• **TASK TO CARRY OUT**:
Filter the listing down to the lines containing the word "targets".

##########

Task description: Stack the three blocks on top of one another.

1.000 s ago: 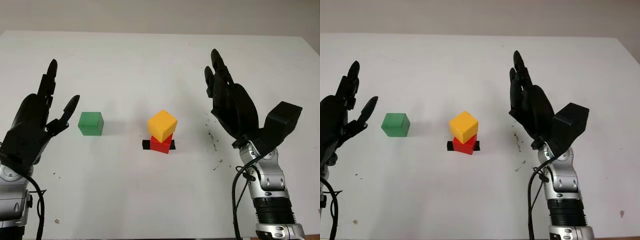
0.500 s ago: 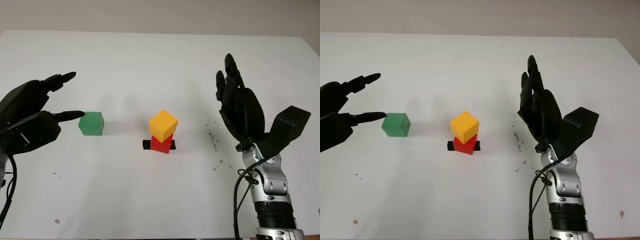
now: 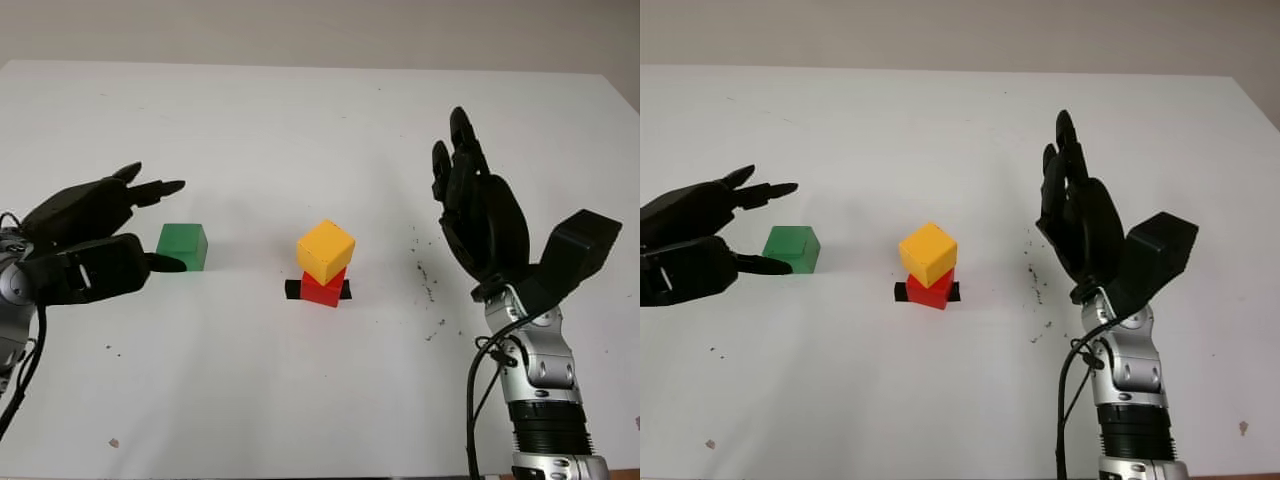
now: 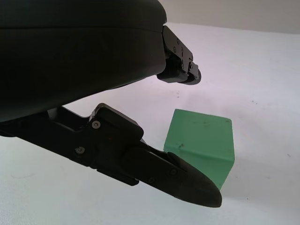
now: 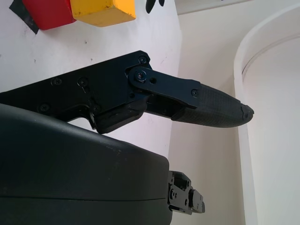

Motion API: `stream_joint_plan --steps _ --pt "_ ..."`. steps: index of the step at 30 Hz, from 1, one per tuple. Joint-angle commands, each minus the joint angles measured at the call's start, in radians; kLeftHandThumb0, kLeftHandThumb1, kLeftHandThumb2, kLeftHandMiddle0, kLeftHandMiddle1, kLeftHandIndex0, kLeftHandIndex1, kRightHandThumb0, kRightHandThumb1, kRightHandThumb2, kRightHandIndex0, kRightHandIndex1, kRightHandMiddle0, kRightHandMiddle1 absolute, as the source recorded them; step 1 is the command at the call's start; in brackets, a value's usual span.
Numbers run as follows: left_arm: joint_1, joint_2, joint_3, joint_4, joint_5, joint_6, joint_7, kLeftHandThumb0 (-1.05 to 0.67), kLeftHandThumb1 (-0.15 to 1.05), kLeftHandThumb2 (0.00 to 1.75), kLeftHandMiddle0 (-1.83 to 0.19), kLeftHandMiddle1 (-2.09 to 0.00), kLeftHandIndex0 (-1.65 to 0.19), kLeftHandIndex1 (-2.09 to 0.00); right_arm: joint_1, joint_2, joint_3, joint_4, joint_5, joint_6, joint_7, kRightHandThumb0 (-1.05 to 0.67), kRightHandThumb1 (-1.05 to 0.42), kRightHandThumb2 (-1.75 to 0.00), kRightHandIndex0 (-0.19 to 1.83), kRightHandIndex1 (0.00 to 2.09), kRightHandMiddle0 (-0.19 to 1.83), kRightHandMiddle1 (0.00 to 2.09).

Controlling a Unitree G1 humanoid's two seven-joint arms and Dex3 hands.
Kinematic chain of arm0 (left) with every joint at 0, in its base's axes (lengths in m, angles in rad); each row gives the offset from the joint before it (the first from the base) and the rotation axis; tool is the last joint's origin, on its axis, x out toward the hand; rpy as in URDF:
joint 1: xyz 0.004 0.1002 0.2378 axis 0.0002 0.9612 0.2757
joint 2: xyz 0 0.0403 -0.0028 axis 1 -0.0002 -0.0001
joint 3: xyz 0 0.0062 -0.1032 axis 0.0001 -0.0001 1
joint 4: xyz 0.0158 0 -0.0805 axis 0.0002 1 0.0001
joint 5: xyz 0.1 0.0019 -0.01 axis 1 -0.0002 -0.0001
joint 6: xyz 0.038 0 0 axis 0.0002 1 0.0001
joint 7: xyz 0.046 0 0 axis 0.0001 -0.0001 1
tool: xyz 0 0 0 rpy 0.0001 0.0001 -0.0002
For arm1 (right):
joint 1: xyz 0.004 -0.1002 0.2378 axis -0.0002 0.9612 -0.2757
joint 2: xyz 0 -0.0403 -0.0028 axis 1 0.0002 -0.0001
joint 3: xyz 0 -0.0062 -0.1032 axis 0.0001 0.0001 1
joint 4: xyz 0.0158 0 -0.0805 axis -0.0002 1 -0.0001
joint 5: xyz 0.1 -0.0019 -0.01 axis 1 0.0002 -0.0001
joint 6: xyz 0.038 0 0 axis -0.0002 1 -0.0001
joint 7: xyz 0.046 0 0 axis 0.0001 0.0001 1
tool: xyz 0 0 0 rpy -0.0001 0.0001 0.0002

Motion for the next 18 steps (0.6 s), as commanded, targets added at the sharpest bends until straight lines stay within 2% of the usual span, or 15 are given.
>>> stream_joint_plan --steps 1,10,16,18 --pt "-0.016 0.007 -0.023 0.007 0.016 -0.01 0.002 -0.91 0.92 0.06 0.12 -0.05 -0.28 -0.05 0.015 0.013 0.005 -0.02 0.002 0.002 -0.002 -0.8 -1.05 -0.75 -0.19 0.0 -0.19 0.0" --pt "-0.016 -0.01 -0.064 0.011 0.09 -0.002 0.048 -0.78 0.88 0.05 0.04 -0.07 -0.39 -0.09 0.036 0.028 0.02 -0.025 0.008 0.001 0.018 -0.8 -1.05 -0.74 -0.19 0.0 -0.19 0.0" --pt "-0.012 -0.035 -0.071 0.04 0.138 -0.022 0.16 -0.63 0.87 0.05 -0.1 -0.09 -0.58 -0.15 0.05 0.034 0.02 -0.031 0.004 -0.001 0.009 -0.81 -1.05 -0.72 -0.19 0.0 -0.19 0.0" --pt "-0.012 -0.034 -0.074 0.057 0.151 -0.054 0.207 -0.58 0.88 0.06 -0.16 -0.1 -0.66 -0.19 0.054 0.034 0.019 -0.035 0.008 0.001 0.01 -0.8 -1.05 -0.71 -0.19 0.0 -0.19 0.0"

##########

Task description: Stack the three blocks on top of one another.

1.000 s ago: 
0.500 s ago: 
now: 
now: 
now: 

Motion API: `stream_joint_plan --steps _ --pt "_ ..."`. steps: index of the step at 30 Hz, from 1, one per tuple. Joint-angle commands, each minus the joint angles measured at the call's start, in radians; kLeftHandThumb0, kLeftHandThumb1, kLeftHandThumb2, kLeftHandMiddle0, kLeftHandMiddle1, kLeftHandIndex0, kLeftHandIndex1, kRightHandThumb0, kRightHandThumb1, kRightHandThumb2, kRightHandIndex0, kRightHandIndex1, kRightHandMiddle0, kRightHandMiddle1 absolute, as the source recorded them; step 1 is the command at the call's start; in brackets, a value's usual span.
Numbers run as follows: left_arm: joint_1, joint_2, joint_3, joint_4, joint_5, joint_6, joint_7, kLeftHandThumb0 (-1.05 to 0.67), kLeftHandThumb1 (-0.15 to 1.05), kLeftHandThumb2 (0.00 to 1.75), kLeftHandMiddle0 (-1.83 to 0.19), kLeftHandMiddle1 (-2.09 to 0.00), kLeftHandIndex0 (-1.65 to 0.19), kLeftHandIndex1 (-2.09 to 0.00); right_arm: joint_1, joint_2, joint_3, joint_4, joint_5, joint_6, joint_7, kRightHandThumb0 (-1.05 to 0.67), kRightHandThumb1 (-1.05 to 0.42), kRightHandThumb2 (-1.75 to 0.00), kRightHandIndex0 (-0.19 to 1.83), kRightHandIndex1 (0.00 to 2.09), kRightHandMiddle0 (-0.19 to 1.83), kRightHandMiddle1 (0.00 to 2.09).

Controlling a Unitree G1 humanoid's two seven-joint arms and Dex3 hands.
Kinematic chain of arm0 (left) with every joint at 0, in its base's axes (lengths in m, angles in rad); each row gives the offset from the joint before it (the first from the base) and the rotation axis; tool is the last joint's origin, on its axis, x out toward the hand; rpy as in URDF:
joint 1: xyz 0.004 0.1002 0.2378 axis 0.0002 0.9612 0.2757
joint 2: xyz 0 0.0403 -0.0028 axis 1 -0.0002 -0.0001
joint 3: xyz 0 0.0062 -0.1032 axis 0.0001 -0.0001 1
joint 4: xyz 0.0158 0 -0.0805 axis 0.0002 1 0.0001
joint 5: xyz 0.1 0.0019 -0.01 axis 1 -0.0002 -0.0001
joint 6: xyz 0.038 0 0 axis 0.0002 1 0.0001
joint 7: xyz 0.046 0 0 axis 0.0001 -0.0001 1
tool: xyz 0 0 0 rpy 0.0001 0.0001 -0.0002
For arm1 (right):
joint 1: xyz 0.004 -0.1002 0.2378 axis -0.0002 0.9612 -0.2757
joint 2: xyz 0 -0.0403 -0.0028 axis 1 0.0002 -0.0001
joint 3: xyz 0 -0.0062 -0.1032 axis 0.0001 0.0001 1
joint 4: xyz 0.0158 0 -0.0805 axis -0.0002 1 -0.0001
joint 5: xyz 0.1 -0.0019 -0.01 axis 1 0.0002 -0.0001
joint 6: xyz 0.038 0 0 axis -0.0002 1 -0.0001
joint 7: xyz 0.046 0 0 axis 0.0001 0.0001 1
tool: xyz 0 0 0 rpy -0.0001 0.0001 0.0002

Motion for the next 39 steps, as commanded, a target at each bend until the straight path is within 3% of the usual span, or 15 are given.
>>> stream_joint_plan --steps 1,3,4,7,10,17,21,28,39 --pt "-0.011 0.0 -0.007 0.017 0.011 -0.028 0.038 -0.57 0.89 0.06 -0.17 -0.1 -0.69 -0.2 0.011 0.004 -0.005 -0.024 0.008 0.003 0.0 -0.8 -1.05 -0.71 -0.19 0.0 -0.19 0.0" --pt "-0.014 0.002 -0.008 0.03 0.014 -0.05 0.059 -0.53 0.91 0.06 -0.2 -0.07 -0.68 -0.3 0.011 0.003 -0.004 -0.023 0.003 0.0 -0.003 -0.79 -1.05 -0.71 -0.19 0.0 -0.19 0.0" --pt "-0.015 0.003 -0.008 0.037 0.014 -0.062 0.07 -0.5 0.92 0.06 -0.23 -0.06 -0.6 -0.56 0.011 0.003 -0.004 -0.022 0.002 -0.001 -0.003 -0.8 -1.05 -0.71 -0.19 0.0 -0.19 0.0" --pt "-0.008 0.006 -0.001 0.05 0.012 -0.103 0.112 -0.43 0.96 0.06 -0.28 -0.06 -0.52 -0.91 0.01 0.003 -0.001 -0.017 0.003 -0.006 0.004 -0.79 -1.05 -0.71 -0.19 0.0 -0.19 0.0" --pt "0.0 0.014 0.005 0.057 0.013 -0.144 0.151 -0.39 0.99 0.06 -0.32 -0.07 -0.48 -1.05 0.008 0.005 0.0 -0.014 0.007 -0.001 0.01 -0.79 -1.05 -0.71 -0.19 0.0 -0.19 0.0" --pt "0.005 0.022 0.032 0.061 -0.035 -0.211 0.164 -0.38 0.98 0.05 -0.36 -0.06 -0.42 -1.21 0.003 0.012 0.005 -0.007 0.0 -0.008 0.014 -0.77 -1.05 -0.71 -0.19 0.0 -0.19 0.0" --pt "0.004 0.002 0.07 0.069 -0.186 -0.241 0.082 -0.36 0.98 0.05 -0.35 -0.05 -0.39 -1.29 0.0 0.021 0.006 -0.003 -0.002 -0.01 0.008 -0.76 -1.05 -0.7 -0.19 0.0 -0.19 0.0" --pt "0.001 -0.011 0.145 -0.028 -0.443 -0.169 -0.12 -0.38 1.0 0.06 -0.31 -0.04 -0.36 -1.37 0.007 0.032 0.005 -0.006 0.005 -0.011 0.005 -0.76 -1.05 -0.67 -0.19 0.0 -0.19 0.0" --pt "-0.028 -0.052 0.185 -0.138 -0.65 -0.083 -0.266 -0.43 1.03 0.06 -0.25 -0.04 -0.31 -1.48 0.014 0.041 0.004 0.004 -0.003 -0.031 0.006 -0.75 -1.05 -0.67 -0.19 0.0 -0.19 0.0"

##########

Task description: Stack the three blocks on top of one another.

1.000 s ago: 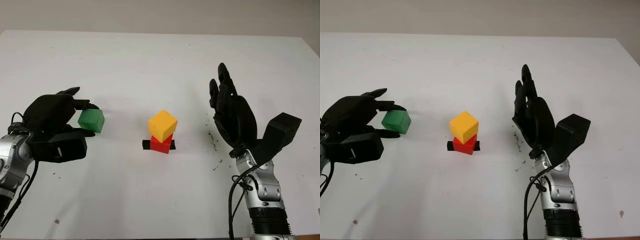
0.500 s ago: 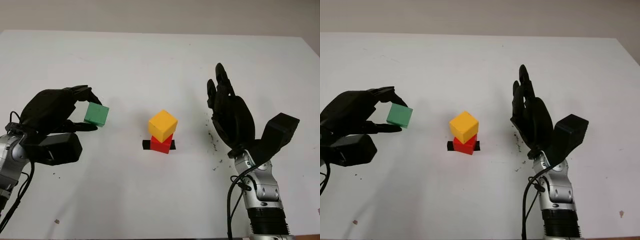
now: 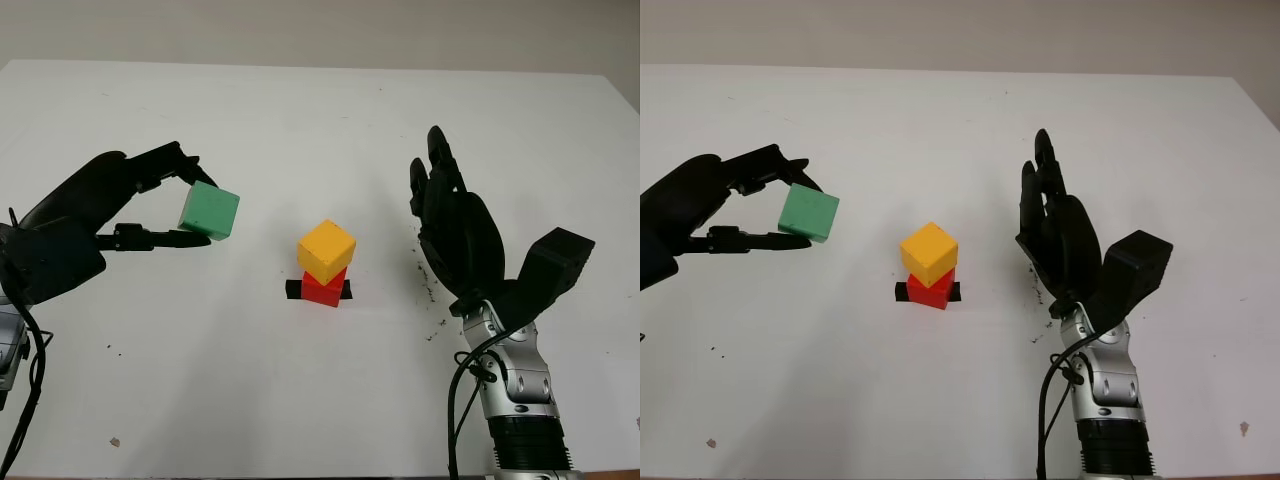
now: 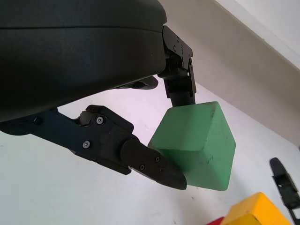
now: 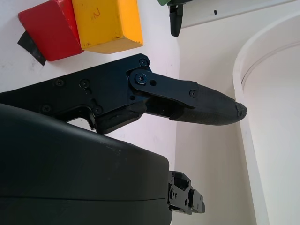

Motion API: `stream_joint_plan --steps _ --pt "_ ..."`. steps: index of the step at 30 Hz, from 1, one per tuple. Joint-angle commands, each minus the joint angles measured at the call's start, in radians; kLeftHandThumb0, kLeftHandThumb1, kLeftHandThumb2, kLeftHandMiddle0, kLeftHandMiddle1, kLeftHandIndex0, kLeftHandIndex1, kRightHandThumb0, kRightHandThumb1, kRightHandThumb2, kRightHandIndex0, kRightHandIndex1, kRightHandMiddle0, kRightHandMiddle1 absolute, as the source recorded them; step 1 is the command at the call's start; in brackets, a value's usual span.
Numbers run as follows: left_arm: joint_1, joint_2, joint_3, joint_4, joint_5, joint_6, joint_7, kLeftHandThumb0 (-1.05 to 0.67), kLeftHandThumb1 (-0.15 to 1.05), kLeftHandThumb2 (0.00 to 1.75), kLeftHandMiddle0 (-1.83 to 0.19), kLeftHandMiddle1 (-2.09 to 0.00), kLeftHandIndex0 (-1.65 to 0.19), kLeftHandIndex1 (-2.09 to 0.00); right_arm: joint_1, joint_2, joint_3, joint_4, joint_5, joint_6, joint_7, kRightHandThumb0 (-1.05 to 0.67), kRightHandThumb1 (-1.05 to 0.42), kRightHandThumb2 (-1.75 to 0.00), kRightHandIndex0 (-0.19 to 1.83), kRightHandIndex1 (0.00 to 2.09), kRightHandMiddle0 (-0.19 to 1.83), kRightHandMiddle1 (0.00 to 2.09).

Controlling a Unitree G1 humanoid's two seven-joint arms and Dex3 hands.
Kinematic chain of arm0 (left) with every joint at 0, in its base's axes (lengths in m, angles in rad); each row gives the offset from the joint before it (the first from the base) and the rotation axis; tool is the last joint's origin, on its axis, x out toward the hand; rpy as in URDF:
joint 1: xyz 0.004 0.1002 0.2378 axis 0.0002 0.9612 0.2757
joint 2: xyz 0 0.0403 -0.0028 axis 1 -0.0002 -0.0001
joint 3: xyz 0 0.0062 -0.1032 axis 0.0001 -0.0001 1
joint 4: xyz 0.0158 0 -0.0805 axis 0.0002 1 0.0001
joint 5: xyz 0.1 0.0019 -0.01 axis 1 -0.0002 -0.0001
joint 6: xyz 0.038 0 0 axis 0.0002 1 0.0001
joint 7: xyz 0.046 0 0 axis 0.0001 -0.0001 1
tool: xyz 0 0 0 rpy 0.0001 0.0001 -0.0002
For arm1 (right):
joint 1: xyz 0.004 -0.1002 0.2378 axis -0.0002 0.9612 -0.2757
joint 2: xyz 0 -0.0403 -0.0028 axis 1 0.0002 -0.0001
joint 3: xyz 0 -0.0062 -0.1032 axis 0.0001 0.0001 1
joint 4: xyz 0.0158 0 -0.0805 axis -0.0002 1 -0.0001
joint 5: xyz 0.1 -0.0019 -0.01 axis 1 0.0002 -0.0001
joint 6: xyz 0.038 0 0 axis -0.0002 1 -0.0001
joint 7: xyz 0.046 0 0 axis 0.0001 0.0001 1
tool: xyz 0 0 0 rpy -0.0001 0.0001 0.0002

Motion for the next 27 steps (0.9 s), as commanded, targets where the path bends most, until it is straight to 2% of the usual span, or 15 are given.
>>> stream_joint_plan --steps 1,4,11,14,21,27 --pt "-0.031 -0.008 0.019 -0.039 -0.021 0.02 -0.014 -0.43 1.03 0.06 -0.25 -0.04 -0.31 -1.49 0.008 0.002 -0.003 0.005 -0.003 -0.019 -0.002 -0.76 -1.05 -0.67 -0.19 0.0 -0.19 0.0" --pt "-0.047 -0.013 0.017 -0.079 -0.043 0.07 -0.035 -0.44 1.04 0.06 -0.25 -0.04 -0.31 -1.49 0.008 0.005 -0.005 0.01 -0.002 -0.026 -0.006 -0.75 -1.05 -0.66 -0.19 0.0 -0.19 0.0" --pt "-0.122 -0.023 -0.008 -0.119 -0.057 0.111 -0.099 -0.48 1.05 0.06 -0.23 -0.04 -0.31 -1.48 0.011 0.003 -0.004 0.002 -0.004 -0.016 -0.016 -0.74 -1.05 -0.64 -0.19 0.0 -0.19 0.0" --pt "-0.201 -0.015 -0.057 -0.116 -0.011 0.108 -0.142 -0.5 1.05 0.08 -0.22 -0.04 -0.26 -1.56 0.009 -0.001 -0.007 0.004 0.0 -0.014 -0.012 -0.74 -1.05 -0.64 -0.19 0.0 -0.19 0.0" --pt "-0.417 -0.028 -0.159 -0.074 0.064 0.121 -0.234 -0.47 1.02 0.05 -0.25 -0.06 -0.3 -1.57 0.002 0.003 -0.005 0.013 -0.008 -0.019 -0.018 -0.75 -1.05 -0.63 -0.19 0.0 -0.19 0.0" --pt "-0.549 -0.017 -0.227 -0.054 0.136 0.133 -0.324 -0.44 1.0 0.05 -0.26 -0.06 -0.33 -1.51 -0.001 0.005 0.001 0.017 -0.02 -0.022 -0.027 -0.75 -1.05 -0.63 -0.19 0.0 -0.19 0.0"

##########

• **SOLUTION**:
Motion for the next 18 steps (0.6 s), as commanded, targets added at the sharpest bends until straight lines stay within 2% of the usual span, or 15 are given.
Motion for the next 27 steps (0.9 s), as commanded, targets where the path bends most, until it is straight to 2% of the usual span, or 15 are given.

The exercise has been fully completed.